The truffle orchard was down by the shore, staggered rows of hazelnuts and Garry oaks marching toward the high tide mark.
“My nose may be big but it’s not all that sensitive,” I said, accustomed to other collectives’ use of trained dogs to sniff out the tasty underground fungi.
“We spent most of last year’s discretionary funds on this baby.” He patted the rake’s black box proudly, then flicked a switch. The box emitted a cheery pew pew pew sound.
“Raygun?” I asked. I approved of the new trend of replacing the annoying dings and beeps of most electronics with music but this concert was disconcerting.
“Texan elf owl,” he answered.
After a while, we got it down to a routine. He used the fancy sniffing device like it was a metal detector wand to locate the truffles under the trees. It would go pew pew pew when it sensed truffle spores and he’d rake away leaves and twigs and other detritus, exposing the good dark soil. I’d dig up a handful or two of thumb-sized deliciousness, and then he’d carefully rake the duff back over.
“I’ll be leaving tomorrow,” I said, when I felt the moment was ripe. “Don’t get to relying on me.” My brother would trace me through the publicly available images the gate’s smartcam had taken of my face, probably in a day or two. I could be far up island by then. I bit down on the usual wave of failure, humiliation, and regret. I’d cracked under the strain of leading his foundation and I was continually paying the price. Or pricing the pain. Or something.

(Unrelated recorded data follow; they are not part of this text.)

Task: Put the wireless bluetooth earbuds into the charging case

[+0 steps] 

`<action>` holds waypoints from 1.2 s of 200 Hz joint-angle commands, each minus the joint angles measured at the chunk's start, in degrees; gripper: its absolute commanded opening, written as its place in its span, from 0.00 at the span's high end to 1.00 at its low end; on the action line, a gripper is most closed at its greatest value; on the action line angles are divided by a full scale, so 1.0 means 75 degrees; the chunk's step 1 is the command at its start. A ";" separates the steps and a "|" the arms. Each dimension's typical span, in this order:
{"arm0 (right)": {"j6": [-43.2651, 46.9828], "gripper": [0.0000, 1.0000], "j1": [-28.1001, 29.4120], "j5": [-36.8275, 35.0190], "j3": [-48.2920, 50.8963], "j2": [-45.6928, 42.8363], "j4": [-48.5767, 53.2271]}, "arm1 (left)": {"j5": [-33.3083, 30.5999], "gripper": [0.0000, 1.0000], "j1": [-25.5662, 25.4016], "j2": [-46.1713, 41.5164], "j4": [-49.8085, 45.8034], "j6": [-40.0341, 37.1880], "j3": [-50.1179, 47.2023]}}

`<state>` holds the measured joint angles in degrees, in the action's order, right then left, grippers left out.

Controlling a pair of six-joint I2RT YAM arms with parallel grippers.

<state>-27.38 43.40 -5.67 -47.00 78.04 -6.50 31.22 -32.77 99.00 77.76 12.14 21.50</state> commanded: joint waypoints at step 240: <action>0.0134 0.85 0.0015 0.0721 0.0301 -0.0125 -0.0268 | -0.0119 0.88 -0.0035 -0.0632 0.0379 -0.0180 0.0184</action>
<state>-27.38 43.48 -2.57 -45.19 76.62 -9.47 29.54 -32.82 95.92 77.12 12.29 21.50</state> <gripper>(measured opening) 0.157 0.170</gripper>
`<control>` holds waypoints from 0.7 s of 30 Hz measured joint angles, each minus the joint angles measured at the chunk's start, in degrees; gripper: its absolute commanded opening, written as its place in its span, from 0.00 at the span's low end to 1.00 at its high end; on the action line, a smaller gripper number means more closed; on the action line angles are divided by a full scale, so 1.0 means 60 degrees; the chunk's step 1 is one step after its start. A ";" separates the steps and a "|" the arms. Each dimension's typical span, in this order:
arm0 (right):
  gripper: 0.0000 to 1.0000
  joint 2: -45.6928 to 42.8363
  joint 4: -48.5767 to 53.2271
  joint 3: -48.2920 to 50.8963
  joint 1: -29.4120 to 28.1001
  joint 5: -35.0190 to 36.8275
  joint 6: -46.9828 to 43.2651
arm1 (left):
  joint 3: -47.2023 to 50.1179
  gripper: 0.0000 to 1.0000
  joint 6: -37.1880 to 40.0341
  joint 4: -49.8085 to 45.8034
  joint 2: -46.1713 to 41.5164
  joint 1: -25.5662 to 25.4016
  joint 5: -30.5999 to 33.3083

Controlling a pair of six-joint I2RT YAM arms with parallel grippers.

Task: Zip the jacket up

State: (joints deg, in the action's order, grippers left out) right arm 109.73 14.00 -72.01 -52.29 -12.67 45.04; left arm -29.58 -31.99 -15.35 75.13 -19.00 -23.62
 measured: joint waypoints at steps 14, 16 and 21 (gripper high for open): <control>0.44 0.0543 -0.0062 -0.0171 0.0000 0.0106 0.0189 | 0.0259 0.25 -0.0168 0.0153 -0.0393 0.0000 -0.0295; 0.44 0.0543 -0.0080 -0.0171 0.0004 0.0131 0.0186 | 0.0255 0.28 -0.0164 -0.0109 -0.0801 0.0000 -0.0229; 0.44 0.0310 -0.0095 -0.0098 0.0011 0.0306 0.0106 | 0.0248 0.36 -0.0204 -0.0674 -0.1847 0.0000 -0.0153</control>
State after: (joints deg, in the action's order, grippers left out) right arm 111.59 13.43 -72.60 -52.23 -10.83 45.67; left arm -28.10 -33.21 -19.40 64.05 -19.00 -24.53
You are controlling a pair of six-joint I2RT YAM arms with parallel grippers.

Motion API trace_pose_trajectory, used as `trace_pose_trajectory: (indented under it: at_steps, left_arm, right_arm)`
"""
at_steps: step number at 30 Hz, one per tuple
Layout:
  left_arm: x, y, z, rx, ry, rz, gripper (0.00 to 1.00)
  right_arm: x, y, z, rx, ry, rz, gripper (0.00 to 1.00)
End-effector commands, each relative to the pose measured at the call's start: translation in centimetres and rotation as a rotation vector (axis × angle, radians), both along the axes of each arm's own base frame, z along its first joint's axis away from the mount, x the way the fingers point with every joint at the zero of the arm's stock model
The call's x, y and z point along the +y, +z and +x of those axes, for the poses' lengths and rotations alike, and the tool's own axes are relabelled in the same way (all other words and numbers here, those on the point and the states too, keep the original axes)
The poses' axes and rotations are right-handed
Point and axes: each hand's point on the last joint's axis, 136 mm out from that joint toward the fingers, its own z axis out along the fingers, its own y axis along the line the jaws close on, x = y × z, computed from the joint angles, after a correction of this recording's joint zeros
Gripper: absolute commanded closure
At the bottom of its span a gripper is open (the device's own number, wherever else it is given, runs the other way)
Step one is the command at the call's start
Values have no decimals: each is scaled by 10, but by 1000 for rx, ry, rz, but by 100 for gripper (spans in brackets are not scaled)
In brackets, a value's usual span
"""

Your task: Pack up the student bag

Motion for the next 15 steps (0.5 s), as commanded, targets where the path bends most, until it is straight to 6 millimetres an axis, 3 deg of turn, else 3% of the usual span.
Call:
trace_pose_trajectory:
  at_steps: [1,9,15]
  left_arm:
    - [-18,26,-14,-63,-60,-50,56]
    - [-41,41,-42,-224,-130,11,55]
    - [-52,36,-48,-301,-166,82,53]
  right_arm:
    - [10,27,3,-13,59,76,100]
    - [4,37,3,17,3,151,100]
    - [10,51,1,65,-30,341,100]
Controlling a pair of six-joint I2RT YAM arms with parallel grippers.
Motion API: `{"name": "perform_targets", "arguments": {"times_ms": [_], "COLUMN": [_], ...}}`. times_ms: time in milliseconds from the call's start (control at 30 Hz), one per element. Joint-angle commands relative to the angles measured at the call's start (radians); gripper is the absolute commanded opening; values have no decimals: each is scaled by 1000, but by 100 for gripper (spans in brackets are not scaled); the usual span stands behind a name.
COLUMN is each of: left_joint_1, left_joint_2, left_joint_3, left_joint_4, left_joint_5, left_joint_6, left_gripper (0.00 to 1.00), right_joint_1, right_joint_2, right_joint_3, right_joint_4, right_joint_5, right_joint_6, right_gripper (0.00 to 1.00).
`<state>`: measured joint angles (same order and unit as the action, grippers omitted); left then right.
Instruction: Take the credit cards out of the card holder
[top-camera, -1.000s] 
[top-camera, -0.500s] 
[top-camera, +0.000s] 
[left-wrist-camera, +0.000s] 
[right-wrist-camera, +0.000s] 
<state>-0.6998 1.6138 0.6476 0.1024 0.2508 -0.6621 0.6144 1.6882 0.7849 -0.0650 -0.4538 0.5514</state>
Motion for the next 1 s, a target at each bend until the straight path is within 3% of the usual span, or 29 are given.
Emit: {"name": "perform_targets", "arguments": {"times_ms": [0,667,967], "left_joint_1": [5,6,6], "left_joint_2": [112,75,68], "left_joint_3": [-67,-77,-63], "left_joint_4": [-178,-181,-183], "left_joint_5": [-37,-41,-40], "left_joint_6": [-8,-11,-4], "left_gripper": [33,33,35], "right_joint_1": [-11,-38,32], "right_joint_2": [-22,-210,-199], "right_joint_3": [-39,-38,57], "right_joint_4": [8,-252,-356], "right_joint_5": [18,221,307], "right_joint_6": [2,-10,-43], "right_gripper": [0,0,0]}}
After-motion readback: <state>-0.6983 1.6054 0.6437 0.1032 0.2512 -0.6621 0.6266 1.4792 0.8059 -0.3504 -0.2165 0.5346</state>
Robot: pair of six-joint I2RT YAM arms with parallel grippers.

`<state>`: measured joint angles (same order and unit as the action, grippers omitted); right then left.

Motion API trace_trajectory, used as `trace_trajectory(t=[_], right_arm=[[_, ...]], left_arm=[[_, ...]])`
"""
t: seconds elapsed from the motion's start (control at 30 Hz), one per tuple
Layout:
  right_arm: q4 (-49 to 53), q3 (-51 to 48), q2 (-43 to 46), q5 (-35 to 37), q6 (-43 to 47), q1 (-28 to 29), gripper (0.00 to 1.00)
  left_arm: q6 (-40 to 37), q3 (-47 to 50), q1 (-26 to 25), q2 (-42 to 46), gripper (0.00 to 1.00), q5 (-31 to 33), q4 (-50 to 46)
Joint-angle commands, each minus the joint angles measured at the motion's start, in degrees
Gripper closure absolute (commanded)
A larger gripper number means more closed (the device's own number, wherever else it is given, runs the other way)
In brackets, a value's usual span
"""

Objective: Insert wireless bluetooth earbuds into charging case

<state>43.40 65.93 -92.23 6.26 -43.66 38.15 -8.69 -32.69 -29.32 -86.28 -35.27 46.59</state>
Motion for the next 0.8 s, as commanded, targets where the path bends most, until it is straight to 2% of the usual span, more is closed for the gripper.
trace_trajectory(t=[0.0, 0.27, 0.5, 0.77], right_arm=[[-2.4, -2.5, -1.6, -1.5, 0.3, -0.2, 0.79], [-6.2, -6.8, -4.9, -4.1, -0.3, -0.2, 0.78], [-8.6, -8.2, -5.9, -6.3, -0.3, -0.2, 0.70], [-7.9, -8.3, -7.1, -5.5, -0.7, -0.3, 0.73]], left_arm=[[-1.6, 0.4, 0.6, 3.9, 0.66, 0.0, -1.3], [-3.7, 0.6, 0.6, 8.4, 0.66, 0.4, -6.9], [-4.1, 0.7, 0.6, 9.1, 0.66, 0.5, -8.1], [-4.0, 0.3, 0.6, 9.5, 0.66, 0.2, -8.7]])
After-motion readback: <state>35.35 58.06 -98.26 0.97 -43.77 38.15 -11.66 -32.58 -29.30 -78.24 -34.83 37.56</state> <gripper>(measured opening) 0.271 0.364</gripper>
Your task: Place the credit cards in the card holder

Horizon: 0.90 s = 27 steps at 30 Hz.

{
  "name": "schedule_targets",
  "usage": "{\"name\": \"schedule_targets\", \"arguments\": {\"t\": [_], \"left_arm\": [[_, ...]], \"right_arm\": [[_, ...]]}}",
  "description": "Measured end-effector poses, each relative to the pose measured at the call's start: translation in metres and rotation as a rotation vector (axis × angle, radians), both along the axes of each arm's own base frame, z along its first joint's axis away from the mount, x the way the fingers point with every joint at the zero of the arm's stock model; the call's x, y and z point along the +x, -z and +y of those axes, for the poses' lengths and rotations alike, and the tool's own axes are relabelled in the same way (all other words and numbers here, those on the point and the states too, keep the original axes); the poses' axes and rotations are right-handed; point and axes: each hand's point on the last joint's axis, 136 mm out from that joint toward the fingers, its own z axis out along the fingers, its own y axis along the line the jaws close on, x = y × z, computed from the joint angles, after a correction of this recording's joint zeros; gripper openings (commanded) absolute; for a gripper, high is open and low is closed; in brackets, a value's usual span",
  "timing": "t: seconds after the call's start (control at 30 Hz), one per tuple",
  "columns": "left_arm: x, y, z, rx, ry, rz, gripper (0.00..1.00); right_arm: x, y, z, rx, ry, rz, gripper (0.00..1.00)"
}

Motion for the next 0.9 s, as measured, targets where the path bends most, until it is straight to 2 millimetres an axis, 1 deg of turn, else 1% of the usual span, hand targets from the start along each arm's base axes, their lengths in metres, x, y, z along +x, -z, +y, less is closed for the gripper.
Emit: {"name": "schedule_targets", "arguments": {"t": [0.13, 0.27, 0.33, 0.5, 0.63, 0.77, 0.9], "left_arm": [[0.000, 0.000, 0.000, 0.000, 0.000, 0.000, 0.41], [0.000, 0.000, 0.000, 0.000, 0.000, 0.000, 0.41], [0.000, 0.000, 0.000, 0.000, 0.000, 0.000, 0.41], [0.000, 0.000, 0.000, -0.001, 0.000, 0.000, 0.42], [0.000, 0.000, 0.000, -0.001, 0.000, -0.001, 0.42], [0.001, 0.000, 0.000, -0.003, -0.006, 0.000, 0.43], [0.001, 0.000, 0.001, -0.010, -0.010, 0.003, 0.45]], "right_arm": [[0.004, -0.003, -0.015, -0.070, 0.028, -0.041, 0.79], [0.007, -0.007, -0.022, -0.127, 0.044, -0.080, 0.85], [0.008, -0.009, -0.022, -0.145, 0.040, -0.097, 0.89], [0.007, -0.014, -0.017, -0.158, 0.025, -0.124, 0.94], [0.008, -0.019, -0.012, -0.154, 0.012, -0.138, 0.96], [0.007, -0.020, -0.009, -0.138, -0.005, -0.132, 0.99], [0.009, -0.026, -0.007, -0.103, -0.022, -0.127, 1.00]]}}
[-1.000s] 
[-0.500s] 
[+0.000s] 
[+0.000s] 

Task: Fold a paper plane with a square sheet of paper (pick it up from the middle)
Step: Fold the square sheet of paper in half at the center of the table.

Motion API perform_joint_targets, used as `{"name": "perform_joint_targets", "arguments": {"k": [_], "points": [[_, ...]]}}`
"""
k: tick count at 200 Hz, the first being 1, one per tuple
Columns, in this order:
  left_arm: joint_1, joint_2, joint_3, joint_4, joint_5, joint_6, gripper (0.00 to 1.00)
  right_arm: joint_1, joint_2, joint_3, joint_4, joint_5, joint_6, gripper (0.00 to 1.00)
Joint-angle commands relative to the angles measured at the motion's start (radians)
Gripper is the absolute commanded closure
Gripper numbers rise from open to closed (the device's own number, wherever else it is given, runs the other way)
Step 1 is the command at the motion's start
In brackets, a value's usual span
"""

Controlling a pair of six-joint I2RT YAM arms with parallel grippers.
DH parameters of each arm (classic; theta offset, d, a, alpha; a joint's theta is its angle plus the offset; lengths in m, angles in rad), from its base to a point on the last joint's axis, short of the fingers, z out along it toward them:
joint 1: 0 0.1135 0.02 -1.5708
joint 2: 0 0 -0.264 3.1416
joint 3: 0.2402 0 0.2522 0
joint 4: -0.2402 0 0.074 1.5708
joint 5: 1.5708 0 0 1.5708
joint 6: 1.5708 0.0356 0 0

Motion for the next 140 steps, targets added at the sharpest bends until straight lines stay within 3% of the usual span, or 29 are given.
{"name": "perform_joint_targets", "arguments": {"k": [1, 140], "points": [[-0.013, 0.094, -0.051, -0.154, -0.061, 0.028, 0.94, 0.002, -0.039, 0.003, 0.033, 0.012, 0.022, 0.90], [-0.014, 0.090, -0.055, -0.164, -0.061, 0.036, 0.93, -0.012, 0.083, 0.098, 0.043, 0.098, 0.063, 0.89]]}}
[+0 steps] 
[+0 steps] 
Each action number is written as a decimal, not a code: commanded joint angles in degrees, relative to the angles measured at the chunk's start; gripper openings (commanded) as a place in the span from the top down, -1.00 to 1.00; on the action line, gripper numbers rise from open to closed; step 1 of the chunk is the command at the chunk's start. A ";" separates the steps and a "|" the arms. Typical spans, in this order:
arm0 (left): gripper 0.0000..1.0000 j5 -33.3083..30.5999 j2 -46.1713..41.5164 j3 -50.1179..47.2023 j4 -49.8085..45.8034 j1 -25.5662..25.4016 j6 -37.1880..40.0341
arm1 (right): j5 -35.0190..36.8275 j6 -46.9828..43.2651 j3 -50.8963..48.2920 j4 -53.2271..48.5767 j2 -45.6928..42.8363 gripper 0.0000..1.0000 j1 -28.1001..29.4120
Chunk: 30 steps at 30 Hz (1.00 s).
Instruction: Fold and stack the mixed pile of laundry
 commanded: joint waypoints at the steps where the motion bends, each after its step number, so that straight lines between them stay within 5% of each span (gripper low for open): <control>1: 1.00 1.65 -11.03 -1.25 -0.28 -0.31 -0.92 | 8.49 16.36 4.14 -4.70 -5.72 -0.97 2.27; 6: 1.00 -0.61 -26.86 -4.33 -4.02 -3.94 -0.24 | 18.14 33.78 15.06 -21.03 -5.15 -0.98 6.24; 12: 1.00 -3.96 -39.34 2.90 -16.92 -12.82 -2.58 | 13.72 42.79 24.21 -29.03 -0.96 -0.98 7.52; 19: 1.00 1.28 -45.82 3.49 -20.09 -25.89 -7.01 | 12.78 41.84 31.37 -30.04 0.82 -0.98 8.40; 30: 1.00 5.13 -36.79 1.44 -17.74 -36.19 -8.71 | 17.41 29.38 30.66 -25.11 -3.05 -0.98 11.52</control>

“Julie.” Aaron swung the rake under the next tree. “I’m…thinking of quitting, too. Collapse the community trust and give their money back. Let them run it like a democracy, with voting and everything.”
“And run off?”
“Travel. Like you are.”
Pew pew pew.
His raking this time was vicious, sending crisp, dry oak leaves flying in all directions.
“I’ve got my reasons,” I said. I didn’t need a home, not me, I was as self-sufficient as a…well, as a…come to think of it, nothing was truly self-sufficient. But this conversation wasn’t about me. “Without you, Aaron, that bunch would fall apart in a week. You just need to work on a few arbitration skills,” I said.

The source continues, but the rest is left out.